Two families have received $ 750,000 after a jury ruled that the owner of a Virginia camp discriminated They because one of the campers was a black man.
Amanda Amanda Mills and Angela Smith had planned a joint family camp trip to Lazy Cove Campground in June 2020. Smith, which is white, brought her husband, Damien Smith, who is black, and her 8 -year -old son to join Mills’s family for the getaway.
His plans took a turn after receiving a phone call from the owner of the camp, Regina Turner. According to a complaint presented to the Virginia Justa Housing Board, reported by the Washington Post, Turner told Mills: “You did not tell me that your friend’s husband is black.”
“If I had known, I would not have rented the lot. I saw the son, but I thought everyone makes a mistake,” he said, according to the complaint.
According to judicial documents, Turner supposedly told another tenant in the camp that he wanted to wait until his lease ended instead of advancing with the eviction.

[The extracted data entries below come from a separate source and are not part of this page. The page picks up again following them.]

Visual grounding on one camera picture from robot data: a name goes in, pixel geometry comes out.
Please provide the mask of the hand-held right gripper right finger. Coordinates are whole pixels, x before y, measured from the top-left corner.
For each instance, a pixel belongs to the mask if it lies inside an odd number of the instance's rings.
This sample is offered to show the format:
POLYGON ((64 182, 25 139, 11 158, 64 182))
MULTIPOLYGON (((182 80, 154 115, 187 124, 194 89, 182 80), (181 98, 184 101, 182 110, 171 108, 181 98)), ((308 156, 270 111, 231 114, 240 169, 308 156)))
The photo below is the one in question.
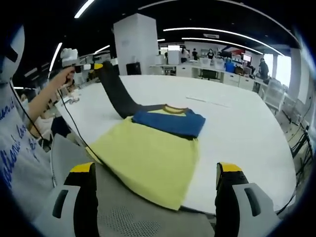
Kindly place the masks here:
POLYGON ((272 199, 235 164, 217 163, 216 237, 266 237, 279 224, 272 199))

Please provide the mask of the person's left hand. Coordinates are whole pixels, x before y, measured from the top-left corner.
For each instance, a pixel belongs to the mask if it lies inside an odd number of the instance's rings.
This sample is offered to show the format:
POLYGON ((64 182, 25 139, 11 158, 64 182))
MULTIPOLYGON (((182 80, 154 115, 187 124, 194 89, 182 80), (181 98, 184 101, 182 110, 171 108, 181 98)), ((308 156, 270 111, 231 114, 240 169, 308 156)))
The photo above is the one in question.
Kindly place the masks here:
POLYGON ((52 79, 51 83, 55 89, 59 89, 64 84, 70 85, 72 84, 74 74, 74 67, 64 68, 52 79))

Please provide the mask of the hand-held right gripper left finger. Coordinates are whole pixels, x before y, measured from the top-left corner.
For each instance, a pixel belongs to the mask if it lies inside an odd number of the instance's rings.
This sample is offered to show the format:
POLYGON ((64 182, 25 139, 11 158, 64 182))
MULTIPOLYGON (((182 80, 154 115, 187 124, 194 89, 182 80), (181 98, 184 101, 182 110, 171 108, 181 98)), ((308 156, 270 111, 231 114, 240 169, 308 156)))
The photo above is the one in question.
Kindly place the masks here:
POLYGON ((97 237, 98 199, 95 163, 73 167, 63 185, 56 186, 34 220, 45 237, 97 237))

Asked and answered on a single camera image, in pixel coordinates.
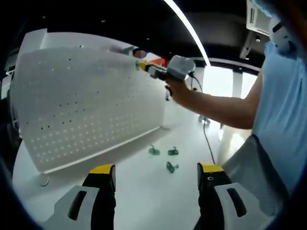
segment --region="light blue shirt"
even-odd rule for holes
[[[292,193],[307,162],[307,66],[298,57],[279,55],[272,42],[265,55],[252,133]]]

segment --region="white ceiling light strip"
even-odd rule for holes
[[[193,37],[194,41],[196,42],[196,45],[198,46],[198,48],[201,51],[201,55],[203,57],[203,59],[206,62],[207,66],[211,66],[210,61],[208,59],[208,56],[206,54],[205,49],[202,46],[201,40],[199,39],[199,37],[197,36],[197,33],[195,32],[193,26],[191,25],[191,23],[188,21],[188,19],[186,18],[186,16],[184,15],[184,13],[181,11],[181,9],[176,5],[176,3],[173,0],[163,0],[170,8],[172,8],[172,10],[175,12],[175,14],[177,14],[177,16],[179,17],[179,19],[182,21],[182,23],[185,25],[185,27],[188,29],[188,31],[190,32],[191,36]]]

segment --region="white table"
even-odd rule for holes
[[[147,136],[98,157],[48,175],[49,184],[40,187],[39,172],[22,142],[17,154],[13,185],[26,210],[36,221],[48,219],[54,204],[75,184],[82,184],[95,166],[116,164],[116,230],[188,230],[199,216],[197,163],[212,163],[198,115],[169,101],[165,126]],[[208,130],[212,150],[218,148],[218,124]],[[159,156],[148,153],[153,144]],[[178,156],[167,151],[176,146]],[[178,164],[173,174],[166,162]]]

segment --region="ceiling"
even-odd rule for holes
[[[175,0],[198,34],[209,58],[246,63],[260,68],[268,37],[246,29],[246,0]],[[162,0],[103,1],[64,6],[55,1],[38,6],[31,16],[16,15],[7,34],[18,50],[26,32],[79,32],[124,41],[170,59],[174,54],[201,57],[189,32]]]

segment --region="hand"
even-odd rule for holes
[[[174,80],[171,78],[166,79],[168,86],[165,88],[170,91],[170,95],[177,103],[180,103],[182,98],[184,98],[186,92],[189,91],[187,85],[183,81]]]

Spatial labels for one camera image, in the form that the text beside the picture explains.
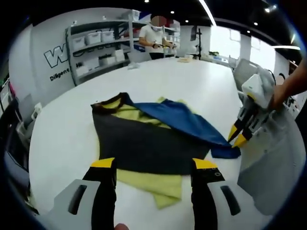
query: blue cloth
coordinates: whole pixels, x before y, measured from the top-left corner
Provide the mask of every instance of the blue cloth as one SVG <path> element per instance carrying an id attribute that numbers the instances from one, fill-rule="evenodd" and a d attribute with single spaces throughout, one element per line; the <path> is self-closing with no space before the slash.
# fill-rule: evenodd
<path id="1" fill-rule="evenodd" d="M 183 103 L 168 99 L 161 103 L 133 103 L 130 98 L 126 98 L 126 103 L 172 128 L 207 141 L 211 145 L 211 154 L 214 158 L 233 159 L 241 155 L 239 148 L 231 148 L 209 122 L 193 114 Z"/>

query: window
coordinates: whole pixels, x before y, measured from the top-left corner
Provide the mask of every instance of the window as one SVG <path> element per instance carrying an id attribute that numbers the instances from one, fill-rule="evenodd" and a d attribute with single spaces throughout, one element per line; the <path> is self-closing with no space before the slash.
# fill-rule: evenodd
<path id="1" fill-rule="evenodd" d="M 210 51 L 217 51 L 221 56 L 238 59 L 240 57 L 241 34 L 220 26 L 211 27 Z"/>
<path id="2" fill-rule="evenodd" d="M 269 44 L 251 37 L 250 59 L 265 69 L 274 72 L 275 68 L 275 50 Z"/>

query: white chair
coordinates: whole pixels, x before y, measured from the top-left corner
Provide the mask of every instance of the white chair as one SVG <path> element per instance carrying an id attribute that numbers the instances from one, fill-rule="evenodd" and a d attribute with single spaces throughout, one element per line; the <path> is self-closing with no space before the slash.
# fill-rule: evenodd
<path id="1" fill-rule="evenodd" d="M 257 67 L 259 65 L 248 61 L 246 59 L 241 59 L 238 66 L 234 71 L 234 78 L 236 82 L 236 88 L 242 91 L 242 84 L 246 82 L 253 74 L 257 73 Z"/>
<path id="2" fill-rule="evenodd" d="M 133 51 L 128 53 L 128 58 L 130 62 L 141 63 L 144 61 L 150 61 L 152 58 L 147 52 Z"/>

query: black ceiling
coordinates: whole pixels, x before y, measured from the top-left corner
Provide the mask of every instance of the black ceiling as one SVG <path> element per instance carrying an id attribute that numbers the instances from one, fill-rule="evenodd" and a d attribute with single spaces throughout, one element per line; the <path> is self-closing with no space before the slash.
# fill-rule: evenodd
<path id="1" fill-rule="evenodd" d="M 287 23 L 286 16 L 278 8 L 271 13 L 264 9 L 268 4 L 263 0 L 205 0 L 211 10 L 217 25 L 240 30 L 248 36 L 255 36 L 270 45 L 290 45 L 293 31 L 290 23 Z M 143 12 L 154 12 L 168 18 L 180 21 L 182 25 L 207 25 L 211 22 L 198 0 L 132 0 L 125 2 L 118 1 L 86 1 L 77 5 L 44 5 L 29 8 L 30 22 L 40 23 L 55 15 L 82 8 L 91 7 L 117 7 L 136 9 Z M 301 55 L 296 50 L 278 50 L 285 58 L 301 60 Z"/>

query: small box
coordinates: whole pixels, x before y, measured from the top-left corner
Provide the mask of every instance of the small box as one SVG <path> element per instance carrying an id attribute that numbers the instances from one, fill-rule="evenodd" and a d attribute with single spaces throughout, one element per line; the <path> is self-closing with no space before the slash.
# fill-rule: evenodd
<path id="1" fill-rule="evenodd" d="M 120 54 L 115 56 L 116 62 L 124 61 L 125 60 L 125 55 Z"/>
<path id="2" fill-rule="evenodd" d="M 87 45 L 101 42 L 101 32 L 90 33 L 85 37 Z"/>
<path id="3" fill-rule="evenodd" d="M 124 61 L 125 60 L 124 51 L 122 49 L 115 50 L 112 53 L 112 56 L 115 57 L 116 62 L 120 62 L 120 61 Z"/>
<path id="4" fill-rule="evenodd" d="M 77 72 L 77 76 L 79 77 L 79 76 L 88 72 L 88 67 L 87 66 L 81 66 L 81 67 L 76 69 L 76 72 Z"/>
<path id="5" fill-rule="evenodd" d="M 83 65 L 88 68 L 88 70 L 93 70 L 99 67 L 99 59 L 97 57 L 86 60 L 83 62 Z"/>
<path id="6" fill-rule="evenodd" d="M 99 63 L 101 66 L 108 66 L 116 63 L 116 58 L 115 57 L 107 57 L 103 59 L 99 59 Z"/>
<path id="7" fill-rule="evenodd" d="M 102 42 L 112 42 L 114 41 L 114 31 L 102 31 L 101 32 Z"/>
<path id="8" fill-rule="evenodd" d="M 113 51 L 112 56 L 115 57 L 116 55 L 124 55 L 124 51 L 122 49 Z"/>
<path id="9" fill-rule="evenodd" d="M 74 38 L 72 40 L 72 46 L 73 46 L 74 50 L 81 49 L 81 48 L 85 47 L 84 37 Z"/>
<path id="10" fill-rule="evenodd" d="M 140 31 L 141 31 L 141 30 L 134 31 L 134 32 L 133 32 L 133 37 L 134 37 L 134 38 L 139 38 L 139 37 L 140 37 Z"/>

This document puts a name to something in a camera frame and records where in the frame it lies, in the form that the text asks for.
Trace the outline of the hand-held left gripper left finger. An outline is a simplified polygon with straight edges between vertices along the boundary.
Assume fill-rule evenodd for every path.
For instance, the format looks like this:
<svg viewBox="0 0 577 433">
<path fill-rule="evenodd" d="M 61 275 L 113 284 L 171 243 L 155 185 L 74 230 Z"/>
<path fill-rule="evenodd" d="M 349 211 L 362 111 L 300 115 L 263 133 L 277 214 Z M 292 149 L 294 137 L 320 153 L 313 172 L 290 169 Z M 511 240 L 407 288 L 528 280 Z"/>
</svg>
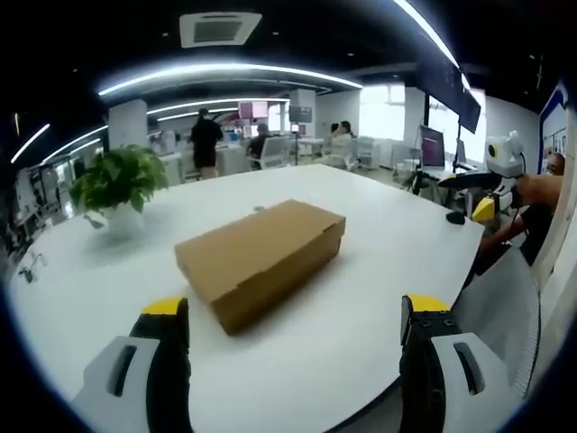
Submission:
<svg viewBox="0 0 577 433">
<path fill-rule="evenodd" d="M 85 368 L 72 401 L 95 432 L 191 432 L 188 299 L 146 307 Z"/>
</svg>

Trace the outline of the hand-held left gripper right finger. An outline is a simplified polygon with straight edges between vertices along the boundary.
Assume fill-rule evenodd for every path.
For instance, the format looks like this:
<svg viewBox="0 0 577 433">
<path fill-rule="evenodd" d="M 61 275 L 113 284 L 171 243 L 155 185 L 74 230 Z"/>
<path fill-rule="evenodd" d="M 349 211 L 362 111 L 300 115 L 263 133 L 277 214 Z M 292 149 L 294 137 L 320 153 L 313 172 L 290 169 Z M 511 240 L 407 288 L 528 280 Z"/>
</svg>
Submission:
<svg viewBox="0 0 577 433">
<path fill-rule="evenodd" d="M 497 432 L 521 405 L 505 364 L 441 300 L 401 300 L 401 432 Z"/>
</svg>

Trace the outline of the person's right hand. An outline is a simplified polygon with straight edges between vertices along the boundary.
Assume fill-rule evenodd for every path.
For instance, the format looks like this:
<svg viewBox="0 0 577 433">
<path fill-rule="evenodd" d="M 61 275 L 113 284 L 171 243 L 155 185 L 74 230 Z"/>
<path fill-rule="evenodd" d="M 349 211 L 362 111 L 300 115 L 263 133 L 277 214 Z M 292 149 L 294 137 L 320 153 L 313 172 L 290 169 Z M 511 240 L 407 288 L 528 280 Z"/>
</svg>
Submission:
<svg viewBox="0 0 577 433">
<path fill-rule="evenodd" d="M 533 203 L 532 192 L 533 177 L 529 175 L 522 175 L 515 179 L 514 187 L 512 188 L 512 204 L 513 208 L 522 208 Z"/>
</svg>

“I can’t make them move now because if I give both notices in motion now, they could take my park. I am smart, you know, and I have to use my head,” according to judicial documents.
The Office of the Attorney General of Virginia and the Fair Housing Board of Virginia filed a civil lawsuit against Turner for a position to refuse to rent and two charges of discrimination. The demand turned out that both families received $ 100,000 each for their losses.
The jury also granted an additional $ 550,000 in punitive damage, according to a press release by Attorney General Jason Miyares on Thursday.
“It was like a sigh of relief, but at the same time, I’m still angry because we should never have had to go through this,” said Damien Smith to the post. “It was 2020 at that time, and somehow we are still being judged by the color of our skin versus the type of person we are.”
Attorney General Miyares said that his office is “pleased by the jury’s verdict, and I am immensely proud of my civil rights unit. Franklin County people have spoken: Smith Mountain Lake is for all.”
The verdict of $ 750,000 more than triples the old largest victory of fair housing in the state, which was a sentence of $ 200,000 in a case of sexual harassment of 2011, Miyares said.
Holland Perdue, lawyer from Turner and mayor of Rocky Mount, presented a motion to cancel the jury verdict and the next appearance in the Court is scheduled for April 8, according to the post.
Perdue did not immediately respond to a request for comments from NBC News. Turner told the post that he never evicted families and, despite the fact that his late husband refused to rent black people, the camp now accepts “all kinds of people.”
She said she called Mills about Damien Smith because she felt “betrayed” not knowing that it was black.